» **TASK**: Your answer should hold only the lines from the start of the data below through the line with "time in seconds", copied exactly, with pictures left out.

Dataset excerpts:

↓↓↓

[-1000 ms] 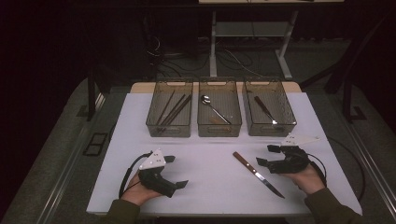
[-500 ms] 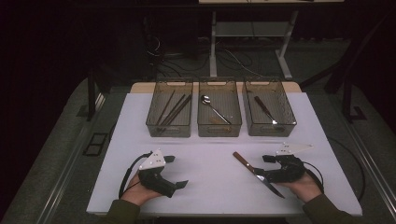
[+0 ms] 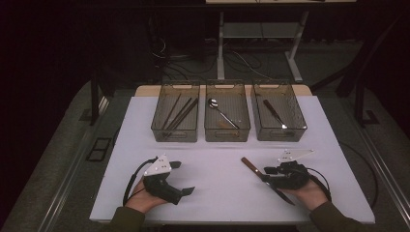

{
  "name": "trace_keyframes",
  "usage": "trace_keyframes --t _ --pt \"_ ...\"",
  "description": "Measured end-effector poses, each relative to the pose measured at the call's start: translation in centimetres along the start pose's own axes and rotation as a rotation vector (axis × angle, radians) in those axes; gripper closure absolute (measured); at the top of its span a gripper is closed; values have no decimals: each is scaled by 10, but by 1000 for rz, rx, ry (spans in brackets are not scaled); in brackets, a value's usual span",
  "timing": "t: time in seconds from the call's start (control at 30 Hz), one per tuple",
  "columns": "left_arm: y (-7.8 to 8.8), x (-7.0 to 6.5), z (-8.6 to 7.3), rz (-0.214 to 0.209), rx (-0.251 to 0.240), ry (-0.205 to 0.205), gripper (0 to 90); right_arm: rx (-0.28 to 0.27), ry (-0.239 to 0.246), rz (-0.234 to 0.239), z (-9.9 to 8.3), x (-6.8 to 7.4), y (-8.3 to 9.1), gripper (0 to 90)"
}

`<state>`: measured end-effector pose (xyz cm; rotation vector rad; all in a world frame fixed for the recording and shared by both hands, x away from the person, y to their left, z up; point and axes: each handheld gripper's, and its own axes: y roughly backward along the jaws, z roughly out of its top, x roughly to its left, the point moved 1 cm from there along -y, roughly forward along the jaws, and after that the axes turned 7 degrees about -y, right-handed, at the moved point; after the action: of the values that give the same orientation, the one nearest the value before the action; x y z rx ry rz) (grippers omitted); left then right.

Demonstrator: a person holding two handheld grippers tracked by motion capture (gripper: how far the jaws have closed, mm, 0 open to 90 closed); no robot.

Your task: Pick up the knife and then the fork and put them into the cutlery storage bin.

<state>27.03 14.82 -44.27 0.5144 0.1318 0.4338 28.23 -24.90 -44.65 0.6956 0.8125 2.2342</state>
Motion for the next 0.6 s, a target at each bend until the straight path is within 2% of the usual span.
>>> trace_keyframes --t 0.4,0.6 --pt "0 0 0 -1 0 0 0 59 13 -16 -1 -1 -7 705" --pt "0 0 0 0 2 0 0 81 47 -35 -1 1 -9 738"
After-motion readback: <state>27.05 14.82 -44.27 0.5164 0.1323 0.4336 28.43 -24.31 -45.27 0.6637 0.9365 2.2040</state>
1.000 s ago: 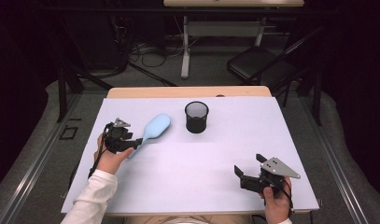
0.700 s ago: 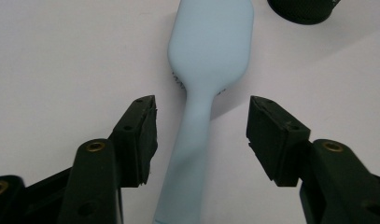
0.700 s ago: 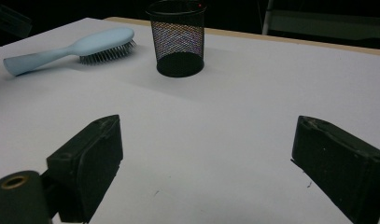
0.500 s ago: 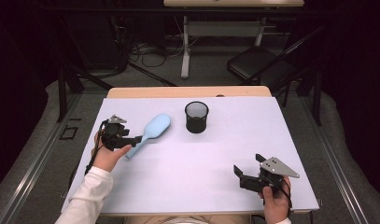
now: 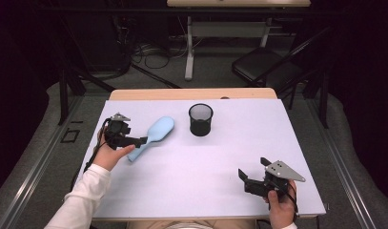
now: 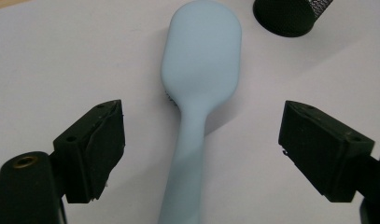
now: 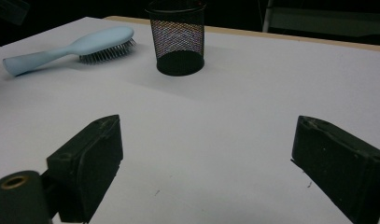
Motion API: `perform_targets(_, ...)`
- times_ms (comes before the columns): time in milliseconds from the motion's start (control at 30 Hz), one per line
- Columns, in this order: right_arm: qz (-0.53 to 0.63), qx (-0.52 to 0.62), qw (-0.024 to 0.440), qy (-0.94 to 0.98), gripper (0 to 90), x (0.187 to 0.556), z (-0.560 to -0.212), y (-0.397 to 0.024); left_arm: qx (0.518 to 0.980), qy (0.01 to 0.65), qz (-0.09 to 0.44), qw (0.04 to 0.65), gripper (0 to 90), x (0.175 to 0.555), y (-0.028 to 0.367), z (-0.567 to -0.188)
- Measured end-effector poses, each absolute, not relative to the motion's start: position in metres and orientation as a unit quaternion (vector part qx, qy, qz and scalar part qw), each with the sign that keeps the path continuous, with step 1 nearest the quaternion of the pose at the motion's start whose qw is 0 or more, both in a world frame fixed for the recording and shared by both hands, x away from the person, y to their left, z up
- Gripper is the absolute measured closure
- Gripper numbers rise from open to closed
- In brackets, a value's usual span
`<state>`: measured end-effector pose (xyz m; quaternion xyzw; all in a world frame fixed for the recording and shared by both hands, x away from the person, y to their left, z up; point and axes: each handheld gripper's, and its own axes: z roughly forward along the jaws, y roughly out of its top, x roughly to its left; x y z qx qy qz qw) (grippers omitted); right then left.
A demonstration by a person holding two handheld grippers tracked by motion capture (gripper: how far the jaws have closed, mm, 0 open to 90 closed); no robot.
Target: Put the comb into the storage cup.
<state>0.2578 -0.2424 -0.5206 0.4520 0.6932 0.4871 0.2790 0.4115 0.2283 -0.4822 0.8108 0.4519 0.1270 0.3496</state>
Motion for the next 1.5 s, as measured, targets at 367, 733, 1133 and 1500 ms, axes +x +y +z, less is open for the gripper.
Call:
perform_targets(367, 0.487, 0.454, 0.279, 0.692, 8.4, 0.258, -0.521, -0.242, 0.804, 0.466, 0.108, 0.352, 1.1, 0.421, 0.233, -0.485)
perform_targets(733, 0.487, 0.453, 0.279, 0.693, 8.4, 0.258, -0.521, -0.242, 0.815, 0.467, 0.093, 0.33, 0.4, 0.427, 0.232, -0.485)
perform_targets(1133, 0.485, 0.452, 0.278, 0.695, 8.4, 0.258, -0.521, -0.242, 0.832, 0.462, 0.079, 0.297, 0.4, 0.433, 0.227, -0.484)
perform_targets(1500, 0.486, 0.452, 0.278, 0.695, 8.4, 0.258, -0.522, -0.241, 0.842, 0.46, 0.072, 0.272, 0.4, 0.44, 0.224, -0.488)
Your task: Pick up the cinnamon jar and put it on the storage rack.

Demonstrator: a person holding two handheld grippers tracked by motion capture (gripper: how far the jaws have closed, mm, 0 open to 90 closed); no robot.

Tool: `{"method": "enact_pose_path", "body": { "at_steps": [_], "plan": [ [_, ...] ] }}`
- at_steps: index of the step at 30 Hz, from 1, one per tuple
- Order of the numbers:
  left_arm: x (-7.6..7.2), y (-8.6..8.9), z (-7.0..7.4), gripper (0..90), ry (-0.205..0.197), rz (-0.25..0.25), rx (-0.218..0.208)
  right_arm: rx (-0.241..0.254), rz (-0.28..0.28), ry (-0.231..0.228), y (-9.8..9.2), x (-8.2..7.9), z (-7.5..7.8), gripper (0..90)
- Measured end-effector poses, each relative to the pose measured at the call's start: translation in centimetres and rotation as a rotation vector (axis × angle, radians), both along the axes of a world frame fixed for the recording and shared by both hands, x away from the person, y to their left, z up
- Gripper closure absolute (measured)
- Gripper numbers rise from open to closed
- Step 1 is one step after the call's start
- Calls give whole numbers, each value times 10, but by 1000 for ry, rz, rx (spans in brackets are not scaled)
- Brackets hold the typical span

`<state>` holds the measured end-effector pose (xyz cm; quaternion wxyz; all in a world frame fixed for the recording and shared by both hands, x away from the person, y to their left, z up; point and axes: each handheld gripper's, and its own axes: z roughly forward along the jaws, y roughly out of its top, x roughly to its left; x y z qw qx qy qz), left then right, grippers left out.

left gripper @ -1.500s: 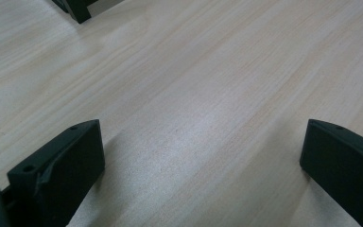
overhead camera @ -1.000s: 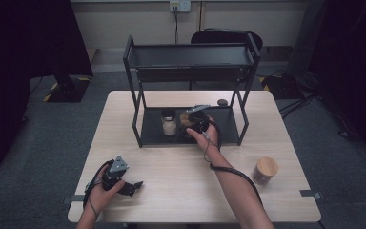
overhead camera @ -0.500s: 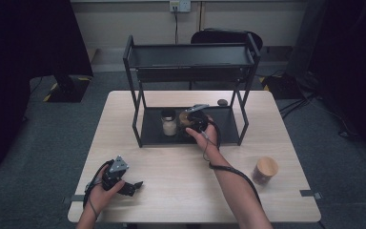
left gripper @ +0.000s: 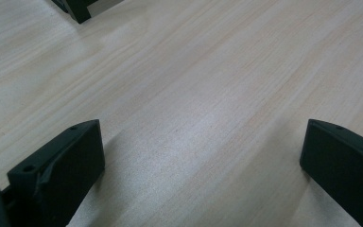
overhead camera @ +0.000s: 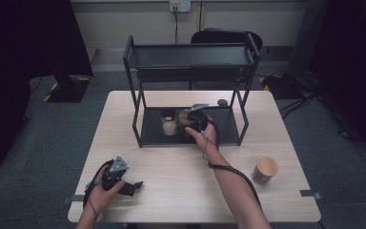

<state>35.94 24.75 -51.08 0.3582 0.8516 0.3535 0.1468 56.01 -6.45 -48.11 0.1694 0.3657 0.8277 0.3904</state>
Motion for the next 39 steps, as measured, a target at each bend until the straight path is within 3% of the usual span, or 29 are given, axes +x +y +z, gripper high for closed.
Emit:
{"method": "enact_pose_path", "body": {
  "at_steps": [15,24,39],
  "plan": [
    [0,0,0,1,0,0,0,-12,-2,6,0,1,0,228],
    [0,0,0,1,0,0,0,4,-36,24,-3,1,0,86],
    [0,0,0,1,0,-1,0,39,-48,39,-15,-10,8,15]
  ]
}}
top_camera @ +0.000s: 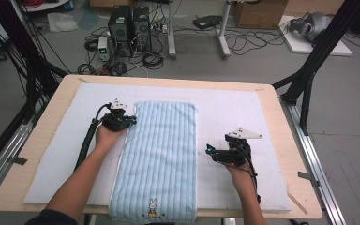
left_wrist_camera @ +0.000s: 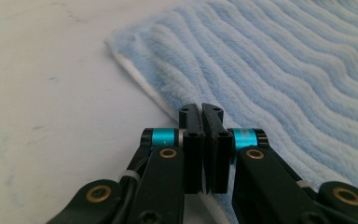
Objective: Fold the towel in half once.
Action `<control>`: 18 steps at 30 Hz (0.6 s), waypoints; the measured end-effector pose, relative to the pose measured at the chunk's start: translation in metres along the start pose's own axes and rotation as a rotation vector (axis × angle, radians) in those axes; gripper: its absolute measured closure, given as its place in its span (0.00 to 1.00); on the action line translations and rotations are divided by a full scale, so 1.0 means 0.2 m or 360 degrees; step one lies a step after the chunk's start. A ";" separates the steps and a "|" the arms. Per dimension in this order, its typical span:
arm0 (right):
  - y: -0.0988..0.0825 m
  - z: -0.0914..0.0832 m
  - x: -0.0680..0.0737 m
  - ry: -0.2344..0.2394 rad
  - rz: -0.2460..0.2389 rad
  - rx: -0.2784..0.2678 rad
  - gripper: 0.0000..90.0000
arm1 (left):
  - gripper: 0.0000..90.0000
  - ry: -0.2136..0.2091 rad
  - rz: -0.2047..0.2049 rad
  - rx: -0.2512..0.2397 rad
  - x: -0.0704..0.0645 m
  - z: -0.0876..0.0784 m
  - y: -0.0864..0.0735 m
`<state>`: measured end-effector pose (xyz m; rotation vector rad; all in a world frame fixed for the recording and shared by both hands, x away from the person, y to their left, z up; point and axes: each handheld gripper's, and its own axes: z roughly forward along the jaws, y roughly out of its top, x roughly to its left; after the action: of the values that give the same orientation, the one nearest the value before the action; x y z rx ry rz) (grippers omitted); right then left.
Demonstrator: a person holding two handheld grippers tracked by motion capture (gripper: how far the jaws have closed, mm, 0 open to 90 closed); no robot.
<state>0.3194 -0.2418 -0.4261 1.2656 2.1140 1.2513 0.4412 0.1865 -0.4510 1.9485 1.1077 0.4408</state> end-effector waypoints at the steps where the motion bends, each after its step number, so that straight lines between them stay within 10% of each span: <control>1: 0.01 0.01 0.00 0.0004 0.0015 -0.0001 0.13 | 0.96 -0.0012 -0.0040 -0.0007 0.01 0.00 0.00; 11: 0.17 0.31 0.03 0.0021 0.0032 0.0171 0.13 | 0.96 -0.0074 -0.0104 -0.0011 0.04 -0.01 -0.01; 18: 0.28 0.53 0.02 -0.0088 0.0028 0.0311 0.52 | 0.96 -0.0103 -0.0127 -0.0022 0.05 -0.01 -0.01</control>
<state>0.4189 -0.1748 -0.4356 1.3849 2.2334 1.0242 0.4445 0.1963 -0.4520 1.8866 1.1333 0.3392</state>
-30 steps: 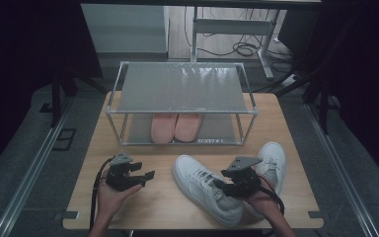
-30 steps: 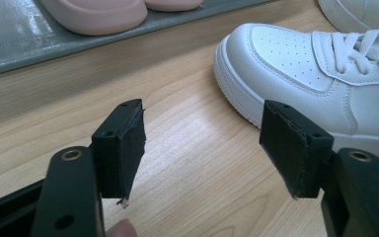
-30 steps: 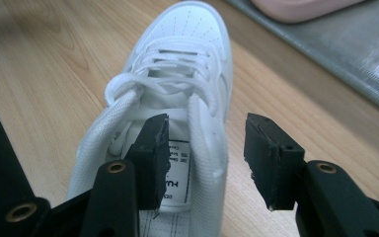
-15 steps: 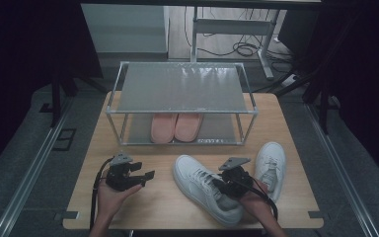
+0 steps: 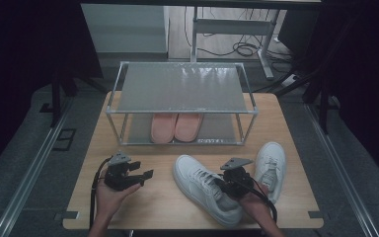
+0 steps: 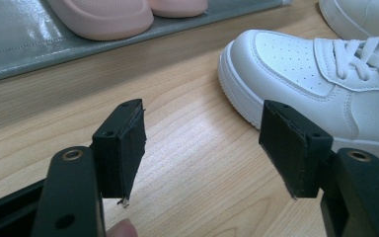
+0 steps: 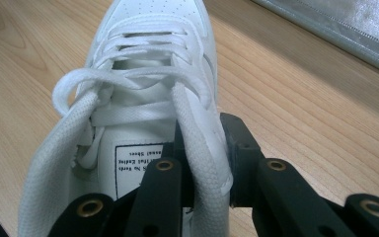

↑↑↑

» **SOLUTION TO THIS PROBLEM**:
[-1000 ms] 
[-500 ms] 
[+0 ms] 

{
  "name": "trace_keyframes",
  "usage": "trace_keyframes --t _ --pt \"_ ...\"",
  "description": "Measured end-effector poses, each relative to the pose measured at the call's start: translation in centimetres along the start pose's own axes and rotation as a rotation vector (axis × angle, radians) in those axes; gripper closure absolute (measured); at the top of its span a gripper is closed; values have no decimals: each is scaled by 10, but by 1000 for rz, rx, ry (spans in brackets are not scaled); in brackets, a value's usual span",
  "timing": "t: time in seconds from the call's start (control at 30 Hz), one per tuple",

The exercise calls for nothing more.